WHAT IS BEING ASKED: Please print each of the entries below exactly.
═══ THE DATA
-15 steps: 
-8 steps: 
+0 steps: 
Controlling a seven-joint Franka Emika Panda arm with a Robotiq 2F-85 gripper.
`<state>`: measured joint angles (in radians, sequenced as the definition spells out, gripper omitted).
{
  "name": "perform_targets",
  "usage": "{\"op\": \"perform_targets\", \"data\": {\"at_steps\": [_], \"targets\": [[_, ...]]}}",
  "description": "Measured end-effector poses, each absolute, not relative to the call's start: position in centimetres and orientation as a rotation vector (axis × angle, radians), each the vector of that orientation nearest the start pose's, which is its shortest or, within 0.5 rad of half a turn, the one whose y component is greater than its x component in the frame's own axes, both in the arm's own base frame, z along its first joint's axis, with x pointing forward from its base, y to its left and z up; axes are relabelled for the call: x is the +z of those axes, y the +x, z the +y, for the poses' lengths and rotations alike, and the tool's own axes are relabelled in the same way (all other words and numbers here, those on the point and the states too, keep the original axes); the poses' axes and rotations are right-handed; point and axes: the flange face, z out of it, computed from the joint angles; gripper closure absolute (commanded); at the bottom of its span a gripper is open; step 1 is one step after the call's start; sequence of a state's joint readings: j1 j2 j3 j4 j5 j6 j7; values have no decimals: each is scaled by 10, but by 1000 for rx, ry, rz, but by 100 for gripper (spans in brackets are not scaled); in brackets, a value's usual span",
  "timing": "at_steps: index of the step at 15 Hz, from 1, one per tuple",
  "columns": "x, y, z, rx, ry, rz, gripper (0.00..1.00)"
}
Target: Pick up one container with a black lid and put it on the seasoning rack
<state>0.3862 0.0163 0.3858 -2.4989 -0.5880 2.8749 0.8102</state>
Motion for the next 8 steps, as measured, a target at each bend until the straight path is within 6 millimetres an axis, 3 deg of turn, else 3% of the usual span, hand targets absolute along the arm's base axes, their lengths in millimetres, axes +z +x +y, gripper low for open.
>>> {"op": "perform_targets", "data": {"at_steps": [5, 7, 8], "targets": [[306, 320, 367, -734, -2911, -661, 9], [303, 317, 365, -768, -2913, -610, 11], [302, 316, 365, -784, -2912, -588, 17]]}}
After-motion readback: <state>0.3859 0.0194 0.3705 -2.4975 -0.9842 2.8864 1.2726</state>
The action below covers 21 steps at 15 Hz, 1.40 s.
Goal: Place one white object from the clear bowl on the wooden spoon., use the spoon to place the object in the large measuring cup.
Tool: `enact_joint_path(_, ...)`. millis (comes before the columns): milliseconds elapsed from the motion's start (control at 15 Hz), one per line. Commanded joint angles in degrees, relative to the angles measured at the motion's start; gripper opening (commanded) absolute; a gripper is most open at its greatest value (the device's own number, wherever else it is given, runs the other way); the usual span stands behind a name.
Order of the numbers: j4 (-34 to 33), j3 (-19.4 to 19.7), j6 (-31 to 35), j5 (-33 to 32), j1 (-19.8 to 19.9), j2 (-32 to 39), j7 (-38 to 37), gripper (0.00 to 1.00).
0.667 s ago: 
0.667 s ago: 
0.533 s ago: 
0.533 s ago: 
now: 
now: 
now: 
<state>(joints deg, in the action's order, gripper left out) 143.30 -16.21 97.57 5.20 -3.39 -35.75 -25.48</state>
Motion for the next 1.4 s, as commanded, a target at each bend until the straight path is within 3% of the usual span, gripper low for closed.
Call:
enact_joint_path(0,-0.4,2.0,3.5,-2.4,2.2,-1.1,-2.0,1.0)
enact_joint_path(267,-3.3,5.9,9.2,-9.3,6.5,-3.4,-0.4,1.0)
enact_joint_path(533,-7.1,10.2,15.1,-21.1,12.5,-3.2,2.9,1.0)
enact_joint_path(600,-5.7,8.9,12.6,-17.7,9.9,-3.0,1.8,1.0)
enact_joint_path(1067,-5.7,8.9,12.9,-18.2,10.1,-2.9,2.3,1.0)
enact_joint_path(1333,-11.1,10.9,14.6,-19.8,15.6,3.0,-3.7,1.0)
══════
REPLY:
-15 steps: 
-8 steps: 
+0 steps: 
Controlling a seven-joint Franka Emika Panda arm with a Robotiq 2F-85 gripper.
`<state>`: measured joint angles (in radians, sequenced as the definition spells out, gripper omitted).
{
  "name": "perform_targets",
  "usage": "{\"op\": \"perform_targets\", \"data\": {\"at_steps\": [_], \"targets\": [[_, ...]]}}",
  "description": "Measured end-effector poses, each absolute, not relative to the call's start: position in centimetres and orientation as a rotation vector (axis × angle, radians), each the vector of that orientation nearest the start pose's, which is its shortest or, within 0.5 rad of half a turn, the one whose y component is greater than its x component in the frame's own axes, both in the arm's own base frame, z along its first joint's axis, with x pointing forward from its base, y to its left and z up; axes are relabelled for the call: x is the +z of those axes, y the +x, z the +y, for the poses' lengths and rotations alike, and the tool's own axes are relabelled in the same way (all other words and numbers here, those on the point and the states too, keep the original axes); the poses' axes and rotations are right-handed; point and axes: the flange face, z out of it, computed from the joint angles; gripper closure absolute (commanded); at the bottom of its span a gripper is open; step 1 is one step after the call's start; sequence of a state's joint readings: j1 j2 j3 j4 j5 j6 j7; values have no decimals: each is scaled by 10, but by 1000 for rx, ry, rz, but by 100 for gripper (spans in brackets are not scaled); in brackets, a value's usual span",
  "timing": "at_steps: index of the step at 15 Hz, from 1, one per tuple",
  "columns": "x, y, z, rx, ry, rz, gripper (0.00..1.00)"
}
Target: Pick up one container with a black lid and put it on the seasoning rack
<state>0.3862 0.0163 0.3858 -2.4989 -0.5880 2.8749 0.8102</state>
Motion for the next 8 steps, as measured, a target at each bend until the straight path is within 6 millimetres an axis, 3 deg of turn, else 3% of the usual span, hand targets absolute along the arm's base axes, their lengths in millimetres, axes +z +x +y, gripper low for open.
>>> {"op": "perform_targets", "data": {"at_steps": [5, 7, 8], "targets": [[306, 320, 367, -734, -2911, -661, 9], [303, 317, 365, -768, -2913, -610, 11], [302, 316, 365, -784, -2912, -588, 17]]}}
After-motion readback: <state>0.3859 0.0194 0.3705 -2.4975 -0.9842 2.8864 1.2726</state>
The action below covers 21 steps at 15 Hz, 1.40 s.
Goal: Place one white object from the clear bowl on the wooden spoon., use the spoon to place the object in the large measuring cup.
Tool: `enact_joint_path(_, ...)`. millis (comes before the columns): milliseconds elapsed from the motion's start (control at 15 Hz), one per line. Commanded joint angles in degrees, relative to the angles measured at the motion's start; gripper opening (commanded) absolute; a gripper is most open at its greatest value (the device's own number, wherever else it is given, runs the other way); the usual span stands behind a name.
Order of the numbers: j4 (-34 to 33), j3 (-19.4 to 19.7), j6 (-31 to 35), j5 (-33 to 32), j1 (-19.8 to 19.9), j2 (-32 to 39), j7 (-38 to 37), gripper (0.00 to 1.00).
0.667 s ago: 
0.667 s ago: 
0.533 s ago: 
0.533 s ago: 
now: 
now: 
now: 
<state>(joints deg, in the action's order, gripper left out) 143.30 -16.21 97.57 5.20 -3.39 -35.75 -25.48</state>
Motion for the next 1.4 s, as commanded, a target at each bend until the straight path is within 3% of the usual span, gripper low for closed.
Call:
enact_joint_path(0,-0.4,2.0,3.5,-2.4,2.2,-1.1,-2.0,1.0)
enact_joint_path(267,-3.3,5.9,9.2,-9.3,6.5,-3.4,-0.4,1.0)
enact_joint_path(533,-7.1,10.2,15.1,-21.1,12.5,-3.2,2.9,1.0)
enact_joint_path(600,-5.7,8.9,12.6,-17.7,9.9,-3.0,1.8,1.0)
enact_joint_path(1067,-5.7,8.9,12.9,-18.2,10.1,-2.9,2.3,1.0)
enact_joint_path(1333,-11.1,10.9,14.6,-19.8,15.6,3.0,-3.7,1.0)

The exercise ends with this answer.